When you implement a solution, you test it in different situation and depending on the results, of course, you correct the little mistakes that may be present. What I found very interesting so far in software development is the way to reproduce a behaviour following a given set of steps. For the same steps, you get the same result. That is also a way to qualify a bug or a defect, most of the times.
So, what is more frustrating when the problem or the bug happens randomly ?
However, that is what happened recently on a SharePoint 2007 web site during a roll-out.
The symptoms ?
Having activated the anonymous access, pages prompted the users for credentials and when no credentials were entered, a simple message "401 Unauthorized" was displayed. Now, on that same page, simply pressing F5 to refresh was loading and displaying the page correctly.
Checked that all the resources were accessible by anonymous users, being CSS, images, documents, etc. Some images were referenced using absolute URLs, but apart from that, nothing special.
Checked in the Windows Event Log, absolutely nothing related to this problem.
Checked the ULS, crawled megs of text files, several "excessive number of SPRequest" messages were present, but they were here before the roll-out as well. The only clue was some "Access denied" messages, but, no reference to a resource or no stack trace.
Checked also the web.config, everything was ok. And anyway, this is normally handled by SharePoint.
Checked the IIS Directory Security permissions, verifying the identity of the user used by the application pool, but here again, everything was normal.
Custom code doing a forbidden action ? After a complete removal of the three custom controls, the problem persisted, so, it was not that.
After hours and hours of investigation, I found one thing. The Master Page and Page Layouts gallery was not accessible anonymously, so I fixed this first, but still, the 401 issue was still here. Being in the library I decided to check the content of the master pages and the page layouts and found couple of "__designer" tags referencing resources. We indeed used the SharePoint Designer to apply some changes, but never had this problem before. But, to be sure and to definitely clean these files, every "__designer" tags have been removed and pages provisionned again.
The result ?
Everything was fine. So, for some reasons, the tags added by SharePoint Designer seem to cause access issues, but not all the times.

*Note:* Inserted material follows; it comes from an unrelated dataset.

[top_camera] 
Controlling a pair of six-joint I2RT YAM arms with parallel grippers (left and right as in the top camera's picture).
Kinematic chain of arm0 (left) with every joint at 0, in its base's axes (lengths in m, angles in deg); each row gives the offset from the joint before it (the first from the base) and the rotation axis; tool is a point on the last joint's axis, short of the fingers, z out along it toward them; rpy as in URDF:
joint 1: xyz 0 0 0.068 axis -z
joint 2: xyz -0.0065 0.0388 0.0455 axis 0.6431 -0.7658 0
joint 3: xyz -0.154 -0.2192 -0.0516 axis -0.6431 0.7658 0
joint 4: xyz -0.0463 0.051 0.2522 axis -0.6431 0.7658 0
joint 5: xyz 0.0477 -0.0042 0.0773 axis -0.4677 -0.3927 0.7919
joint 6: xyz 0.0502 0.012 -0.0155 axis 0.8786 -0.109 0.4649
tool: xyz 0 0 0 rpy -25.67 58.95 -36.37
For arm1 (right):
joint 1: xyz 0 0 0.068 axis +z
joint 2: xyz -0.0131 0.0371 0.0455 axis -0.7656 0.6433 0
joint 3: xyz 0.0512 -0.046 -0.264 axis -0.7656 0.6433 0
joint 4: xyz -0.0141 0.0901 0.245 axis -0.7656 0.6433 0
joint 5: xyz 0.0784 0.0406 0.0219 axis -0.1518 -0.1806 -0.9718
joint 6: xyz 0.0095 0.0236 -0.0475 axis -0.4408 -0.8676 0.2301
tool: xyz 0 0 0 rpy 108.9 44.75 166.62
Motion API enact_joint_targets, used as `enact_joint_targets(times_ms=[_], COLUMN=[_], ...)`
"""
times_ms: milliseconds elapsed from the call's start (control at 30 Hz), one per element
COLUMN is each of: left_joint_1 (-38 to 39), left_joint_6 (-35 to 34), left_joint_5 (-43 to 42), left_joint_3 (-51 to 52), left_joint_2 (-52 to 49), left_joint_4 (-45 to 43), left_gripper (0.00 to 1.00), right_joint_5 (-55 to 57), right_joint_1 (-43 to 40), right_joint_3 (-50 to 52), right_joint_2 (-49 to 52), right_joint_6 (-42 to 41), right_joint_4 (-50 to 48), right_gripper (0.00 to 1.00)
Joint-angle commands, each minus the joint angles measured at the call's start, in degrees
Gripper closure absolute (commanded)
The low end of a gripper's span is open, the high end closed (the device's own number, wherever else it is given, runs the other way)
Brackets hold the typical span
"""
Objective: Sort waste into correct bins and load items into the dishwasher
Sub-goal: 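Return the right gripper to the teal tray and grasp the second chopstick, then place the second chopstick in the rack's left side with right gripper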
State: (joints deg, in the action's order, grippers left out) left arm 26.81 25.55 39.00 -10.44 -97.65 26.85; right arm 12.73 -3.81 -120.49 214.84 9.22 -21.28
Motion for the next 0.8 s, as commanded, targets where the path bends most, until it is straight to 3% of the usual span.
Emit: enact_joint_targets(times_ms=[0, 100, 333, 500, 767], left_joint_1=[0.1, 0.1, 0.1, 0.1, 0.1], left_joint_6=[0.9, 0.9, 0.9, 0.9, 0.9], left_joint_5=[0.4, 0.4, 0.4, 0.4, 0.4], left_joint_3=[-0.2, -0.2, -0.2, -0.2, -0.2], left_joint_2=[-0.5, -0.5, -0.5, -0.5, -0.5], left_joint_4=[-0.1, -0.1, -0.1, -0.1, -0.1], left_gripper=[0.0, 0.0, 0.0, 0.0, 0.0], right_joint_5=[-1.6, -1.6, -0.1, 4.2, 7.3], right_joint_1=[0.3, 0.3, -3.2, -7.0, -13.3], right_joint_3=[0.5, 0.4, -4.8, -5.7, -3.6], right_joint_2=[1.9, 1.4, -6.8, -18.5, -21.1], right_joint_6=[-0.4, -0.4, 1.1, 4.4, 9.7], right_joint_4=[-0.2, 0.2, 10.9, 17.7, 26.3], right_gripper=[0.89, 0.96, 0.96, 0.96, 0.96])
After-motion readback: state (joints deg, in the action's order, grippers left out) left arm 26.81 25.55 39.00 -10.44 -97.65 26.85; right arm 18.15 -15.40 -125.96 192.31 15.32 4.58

In this particular case, what was really annoying is that nothing can lead you to the solution or where the problem is located. A lot of people wrote about 401 random issues, caused by either a hotfix applied here or load-balancer problems there, but mine was still another one.
So, before spending hours or days looking for useless (in that specific situation) logs, check your master page or your page layouts and remove "__designer" tags. Check also that they are accessible anonymously.